As astrocytes have an important role in the BBB maintenance, their involvement in molecular mechanisms underlying BBB disruption in ALS has been more thoroughly explored (Figure 1). Previous studies on animal models of ALS showed that astrocytic endfeet ensheathing the vessel wall appeared swollen indicating disturbance of water homeostasis and possible involvement of AQP4 [11, 12]. Our MRI investigations of the rat brain at end stage of ALS showed enlargement of lateral ventricles that further suggested impaired function of AQP4 [64]. For that reason, AQP4 expression was examined in several CNS regions affected in ALS. Recent studies have shown that AQP4 was overexpressed in the spinal cord, brainstem, and cortex of ALS rat [65, 66]. We have also documented that an increased expression of AQP4 was apparent in the astrocytic endfeet, particularly in those surrounding blood vessels [65]. Additionally, astrocytic endfeet that form glia limitans at the brain surface showed increased level of AQP4. Conversely, examination of Kir4.1 expression revealed a decrease in the spinal cord, brainstem, and cortex in ALS animal models [65, 67]. Moreover, in our studies increased AQP4 and reduced Kir4.1 expression in ALS were confirmed in cultured cortical astrocytes prepared from newborn SOD1 (G93A) rats [65]. These findings thus suggested novel molecular biomarkers for ALS and were in agreement with the changes observed in the brain tissue of symptomatic ALS rats. Our more detailed investigation revealed that functional properties of Kir4.1 channels were impaired in cultured ALS astrocytes. Thus, Kir currents isolated by addition of Ba2+ or Cs+ to the extracellular solution were reduced in ALS astrocytes.
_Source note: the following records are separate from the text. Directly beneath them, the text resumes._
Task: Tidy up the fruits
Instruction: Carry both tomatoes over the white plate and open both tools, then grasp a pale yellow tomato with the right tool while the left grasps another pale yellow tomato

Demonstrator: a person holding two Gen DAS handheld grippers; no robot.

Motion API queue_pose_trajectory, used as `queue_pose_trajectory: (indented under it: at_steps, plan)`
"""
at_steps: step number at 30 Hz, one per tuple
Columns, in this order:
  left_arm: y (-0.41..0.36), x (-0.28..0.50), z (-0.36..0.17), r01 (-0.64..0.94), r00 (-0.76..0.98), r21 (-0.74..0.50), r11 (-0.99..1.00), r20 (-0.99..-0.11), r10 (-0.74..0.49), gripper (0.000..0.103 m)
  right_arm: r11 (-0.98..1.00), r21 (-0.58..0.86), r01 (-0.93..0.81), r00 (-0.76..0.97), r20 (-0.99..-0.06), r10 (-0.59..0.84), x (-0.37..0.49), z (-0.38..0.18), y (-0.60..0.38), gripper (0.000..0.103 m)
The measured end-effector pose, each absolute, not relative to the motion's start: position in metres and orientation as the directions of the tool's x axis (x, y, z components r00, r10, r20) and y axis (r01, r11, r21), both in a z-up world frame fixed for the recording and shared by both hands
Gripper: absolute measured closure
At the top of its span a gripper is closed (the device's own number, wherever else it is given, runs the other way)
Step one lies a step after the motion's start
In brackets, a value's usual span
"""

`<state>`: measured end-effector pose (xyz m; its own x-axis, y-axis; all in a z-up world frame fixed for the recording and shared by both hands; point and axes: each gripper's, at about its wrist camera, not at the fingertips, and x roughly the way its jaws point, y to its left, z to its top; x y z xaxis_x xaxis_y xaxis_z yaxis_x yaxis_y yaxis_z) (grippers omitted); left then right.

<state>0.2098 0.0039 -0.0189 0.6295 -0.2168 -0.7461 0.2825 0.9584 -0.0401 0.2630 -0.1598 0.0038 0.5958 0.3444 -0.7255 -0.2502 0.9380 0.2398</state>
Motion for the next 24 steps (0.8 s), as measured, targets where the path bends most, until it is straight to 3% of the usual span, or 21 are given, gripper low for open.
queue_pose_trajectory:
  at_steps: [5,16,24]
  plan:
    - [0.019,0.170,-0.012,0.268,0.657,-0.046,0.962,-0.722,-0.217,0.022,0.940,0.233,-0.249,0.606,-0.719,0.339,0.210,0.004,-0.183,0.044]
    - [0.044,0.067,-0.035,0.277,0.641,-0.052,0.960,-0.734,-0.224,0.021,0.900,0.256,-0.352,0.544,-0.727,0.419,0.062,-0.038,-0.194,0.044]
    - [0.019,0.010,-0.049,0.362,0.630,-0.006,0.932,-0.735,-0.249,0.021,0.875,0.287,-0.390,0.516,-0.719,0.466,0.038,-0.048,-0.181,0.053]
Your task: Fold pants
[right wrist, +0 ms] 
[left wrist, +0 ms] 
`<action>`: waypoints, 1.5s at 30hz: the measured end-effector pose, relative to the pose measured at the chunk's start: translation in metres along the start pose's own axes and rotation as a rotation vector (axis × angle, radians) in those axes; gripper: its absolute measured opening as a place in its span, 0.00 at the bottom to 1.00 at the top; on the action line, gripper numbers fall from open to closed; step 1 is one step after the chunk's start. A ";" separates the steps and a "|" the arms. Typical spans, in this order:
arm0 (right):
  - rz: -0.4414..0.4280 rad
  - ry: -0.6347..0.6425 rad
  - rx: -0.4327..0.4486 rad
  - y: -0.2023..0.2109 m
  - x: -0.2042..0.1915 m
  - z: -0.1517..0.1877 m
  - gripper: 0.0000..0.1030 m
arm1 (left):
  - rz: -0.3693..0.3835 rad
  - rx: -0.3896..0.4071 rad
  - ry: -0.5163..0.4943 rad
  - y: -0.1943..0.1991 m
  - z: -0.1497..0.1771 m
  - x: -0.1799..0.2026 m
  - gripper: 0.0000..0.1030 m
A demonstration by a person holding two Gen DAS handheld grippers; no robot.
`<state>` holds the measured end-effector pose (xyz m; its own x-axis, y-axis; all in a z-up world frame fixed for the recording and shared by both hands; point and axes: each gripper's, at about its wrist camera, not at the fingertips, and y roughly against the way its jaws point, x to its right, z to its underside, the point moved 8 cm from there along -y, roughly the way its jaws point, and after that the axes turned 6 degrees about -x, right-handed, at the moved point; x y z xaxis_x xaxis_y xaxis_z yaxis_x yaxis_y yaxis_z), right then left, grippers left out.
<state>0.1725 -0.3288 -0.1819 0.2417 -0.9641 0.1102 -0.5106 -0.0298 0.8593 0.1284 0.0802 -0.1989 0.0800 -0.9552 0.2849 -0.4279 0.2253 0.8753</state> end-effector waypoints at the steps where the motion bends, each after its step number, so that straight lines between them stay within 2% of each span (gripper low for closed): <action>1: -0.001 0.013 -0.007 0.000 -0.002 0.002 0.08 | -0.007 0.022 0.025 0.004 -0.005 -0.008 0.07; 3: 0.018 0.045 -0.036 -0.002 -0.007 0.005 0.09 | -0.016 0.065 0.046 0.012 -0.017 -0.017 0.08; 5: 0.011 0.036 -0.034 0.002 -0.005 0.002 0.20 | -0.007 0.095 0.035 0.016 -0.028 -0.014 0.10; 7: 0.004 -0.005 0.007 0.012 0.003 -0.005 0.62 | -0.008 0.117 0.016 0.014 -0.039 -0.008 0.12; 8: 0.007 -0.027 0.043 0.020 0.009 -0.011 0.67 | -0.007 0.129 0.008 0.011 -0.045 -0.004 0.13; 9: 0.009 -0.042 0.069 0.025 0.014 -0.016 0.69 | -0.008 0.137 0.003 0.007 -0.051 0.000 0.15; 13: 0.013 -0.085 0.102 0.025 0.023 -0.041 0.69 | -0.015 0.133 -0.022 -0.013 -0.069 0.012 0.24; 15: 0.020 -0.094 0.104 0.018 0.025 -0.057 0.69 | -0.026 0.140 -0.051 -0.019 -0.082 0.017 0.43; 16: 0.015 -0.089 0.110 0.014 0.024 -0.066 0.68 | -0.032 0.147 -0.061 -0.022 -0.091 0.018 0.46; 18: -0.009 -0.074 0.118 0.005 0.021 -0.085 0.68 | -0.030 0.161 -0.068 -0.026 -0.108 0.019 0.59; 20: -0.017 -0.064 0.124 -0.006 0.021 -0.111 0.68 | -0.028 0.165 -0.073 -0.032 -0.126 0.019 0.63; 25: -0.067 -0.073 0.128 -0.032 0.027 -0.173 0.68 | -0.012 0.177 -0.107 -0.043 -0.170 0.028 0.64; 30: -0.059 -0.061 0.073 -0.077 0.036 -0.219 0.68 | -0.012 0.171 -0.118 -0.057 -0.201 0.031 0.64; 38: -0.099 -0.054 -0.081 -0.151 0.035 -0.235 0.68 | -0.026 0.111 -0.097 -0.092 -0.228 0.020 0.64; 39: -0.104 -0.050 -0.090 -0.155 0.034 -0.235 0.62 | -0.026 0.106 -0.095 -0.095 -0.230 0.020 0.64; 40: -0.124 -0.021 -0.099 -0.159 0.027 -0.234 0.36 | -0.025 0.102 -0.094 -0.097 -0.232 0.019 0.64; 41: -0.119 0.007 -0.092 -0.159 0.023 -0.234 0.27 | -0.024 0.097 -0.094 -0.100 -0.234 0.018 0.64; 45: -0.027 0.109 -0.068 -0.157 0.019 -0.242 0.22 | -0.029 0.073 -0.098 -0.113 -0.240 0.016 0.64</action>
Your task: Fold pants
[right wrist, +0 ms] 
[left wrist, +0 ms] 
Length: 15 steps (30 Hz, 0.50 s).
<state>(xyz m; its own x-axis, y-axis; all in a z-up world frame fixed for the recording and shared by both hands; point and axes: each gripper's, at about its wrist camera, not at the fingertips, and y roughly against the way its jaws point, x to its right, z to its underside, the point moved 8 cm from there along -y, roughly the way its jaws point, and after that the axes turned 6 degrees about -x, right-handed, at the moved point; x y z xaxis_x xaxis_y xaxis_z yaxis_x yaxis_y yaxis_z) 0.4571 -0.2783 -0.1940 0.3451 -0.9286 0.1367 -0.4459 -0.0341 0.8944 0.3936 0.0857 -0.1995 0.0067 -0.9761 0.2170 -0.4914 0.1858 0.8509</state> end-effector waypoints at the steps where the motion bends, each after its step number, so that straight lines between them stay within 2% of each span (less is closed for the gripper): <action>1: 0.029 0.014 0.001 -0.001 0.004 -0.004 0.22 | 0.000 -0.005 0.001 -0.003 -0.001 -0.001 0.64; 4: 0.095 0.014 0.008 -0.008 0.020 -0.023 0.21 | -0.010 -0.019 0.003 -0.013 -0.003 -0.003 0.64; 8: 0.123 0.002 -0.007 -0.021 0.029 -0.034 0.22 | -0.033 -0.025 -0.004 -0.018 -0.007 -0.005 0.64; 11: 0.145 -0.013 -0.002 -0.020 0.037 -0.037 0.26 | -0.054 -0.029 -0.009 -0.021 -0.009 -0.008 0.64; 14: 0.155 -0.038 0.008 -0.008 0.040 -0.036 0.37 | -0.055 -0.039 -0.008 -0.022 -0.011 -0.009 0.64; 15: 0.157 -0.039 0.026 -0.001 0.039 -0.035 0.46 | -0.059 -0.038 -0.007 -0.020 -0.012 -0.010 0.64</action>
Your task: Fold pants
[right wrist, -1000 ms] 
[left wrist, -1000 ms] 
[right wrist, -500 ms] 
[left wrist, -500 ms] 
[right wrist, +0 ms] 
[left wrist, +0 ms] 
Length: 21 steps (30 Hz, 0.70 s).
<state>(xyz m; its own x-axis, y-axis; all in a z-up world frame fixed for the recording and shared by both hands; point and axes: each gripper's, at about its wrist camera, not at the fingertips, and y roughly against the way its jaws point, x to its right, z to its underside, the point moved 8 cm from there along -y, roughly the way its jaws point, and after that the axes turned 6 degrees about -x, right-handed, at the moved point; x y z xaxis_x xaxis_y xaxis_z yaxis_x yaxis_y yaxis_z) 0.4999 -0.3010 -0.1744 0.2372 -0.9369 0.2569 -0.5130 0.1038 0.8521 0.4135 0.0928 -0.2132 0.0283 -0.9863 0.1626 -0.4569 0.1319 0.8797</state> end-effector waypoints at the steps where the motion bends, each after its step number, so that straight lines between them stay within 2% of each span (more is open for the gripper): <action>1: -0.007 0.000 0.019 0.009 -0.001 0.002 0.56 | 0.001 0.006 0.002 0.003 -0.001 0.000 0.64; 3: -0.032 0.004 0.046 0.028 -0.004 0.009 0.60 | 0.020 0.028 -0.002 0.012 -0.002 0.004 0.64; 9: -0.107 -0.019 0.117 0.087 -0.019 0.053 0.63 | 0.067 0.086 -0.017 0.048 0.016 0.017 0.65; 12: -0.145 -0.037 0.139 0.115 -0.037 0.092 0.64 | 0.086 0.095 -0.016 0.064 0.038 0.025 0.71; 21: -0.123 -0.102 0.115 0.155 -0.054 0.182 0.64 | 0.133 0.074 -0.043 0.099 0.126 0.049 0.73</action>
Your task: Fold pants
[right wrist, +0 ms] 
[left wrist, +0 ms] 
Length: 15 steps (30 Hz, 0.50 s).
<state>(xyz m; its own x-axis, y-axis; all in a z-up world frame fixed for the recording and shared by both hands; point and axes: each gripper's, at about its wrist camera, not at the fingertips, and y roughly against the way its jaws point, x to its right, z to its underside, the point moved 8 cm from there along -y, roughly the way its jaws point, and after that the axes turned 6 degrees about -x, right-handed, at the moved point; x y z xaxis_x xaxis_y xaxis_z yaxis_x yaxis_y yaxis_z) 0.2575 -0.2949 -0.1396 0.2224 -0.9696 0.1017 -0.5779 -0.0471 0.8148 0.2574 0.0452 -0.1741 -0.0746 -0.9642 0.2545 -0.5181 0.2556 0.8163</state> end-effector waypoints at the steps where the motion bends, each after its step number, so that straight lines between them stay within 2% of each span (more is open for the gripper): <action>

As also demonstrated by electrophysiology, exposure of cultured astrocytes to elevated concentrations of extracellular potassium showed reduced capacity in buffering excessive potassium ions in ALS [65]. Furthermore, it is known that increased extracellular potassium concentration causes death of motor neurons in vitro [67]. Decreased ability of ALS astrocytes to take excessive potassium ions released after neuronal activity could lead to a disturbance of ion balance in the vicinity of motor neurons and subsequently to their degeneration.

907545.fig.001
Figure 1: The molecular mechanism of ALS pathology in astrocytes. WT astrocyte (left) contains a balanced ratio of Kir4.1 and AQP4 channels in its cell membrane that also forms the endfeet around the endothelial layer of the blood vessel (center). ALS astrocyte (right) shows a misbalance of channel molecules with an abundance of AQP4 over Kir4.1. This causes swelling of endfeet and affects the BBB that becomes leaky for immune factors such as immunoglobulins (IgGs) that are known to cause intracellular calcium spikes (red trace and the pseudocolor image of a Ca2+-sensitive dye at the peak of the response in cultured astrocytes) and may start excitotoxic processes in situ. Colored panels in the bottom illustrate immunocytochemistry of AQP4 and GFAP in WT versus ALS astrocytes in the rat brain while the panels with traces illustrate whole-cell Kir currents from WT versus ALS astrocytes in culture and two examples of respective Western blot bands for Kir protein.

6. Conclusion

Neuroinflammation is particularly prominent in ALS. It was shown that ALS IgG along with immune T cells could enter the brain parenchyma via a hampered BBB thus affecting neurons as well as astrocytes. Thus ALS IgG could augment excitotoxicity by stimulating transmitter release in neurons, intracellular calcium transients in neurons, and glia and vesicle trafficking/exocytosis in astrocytes. This may also confirm ALS IgG as a potential humoral marker of the disease. On the other hand it has been shown that the BBB compromise may lie in the misbalance of expression of the two membrane channels of the astrocytic endfeet, also possible ALS biomarkers, Kir4.1 and AQP4.

Conflict of Interests

The authors declare that there is no conflict of interests regarding the publication of this paper.

Acknowledgment

The work presented in this review was supported by the MESTD National Grant III41005.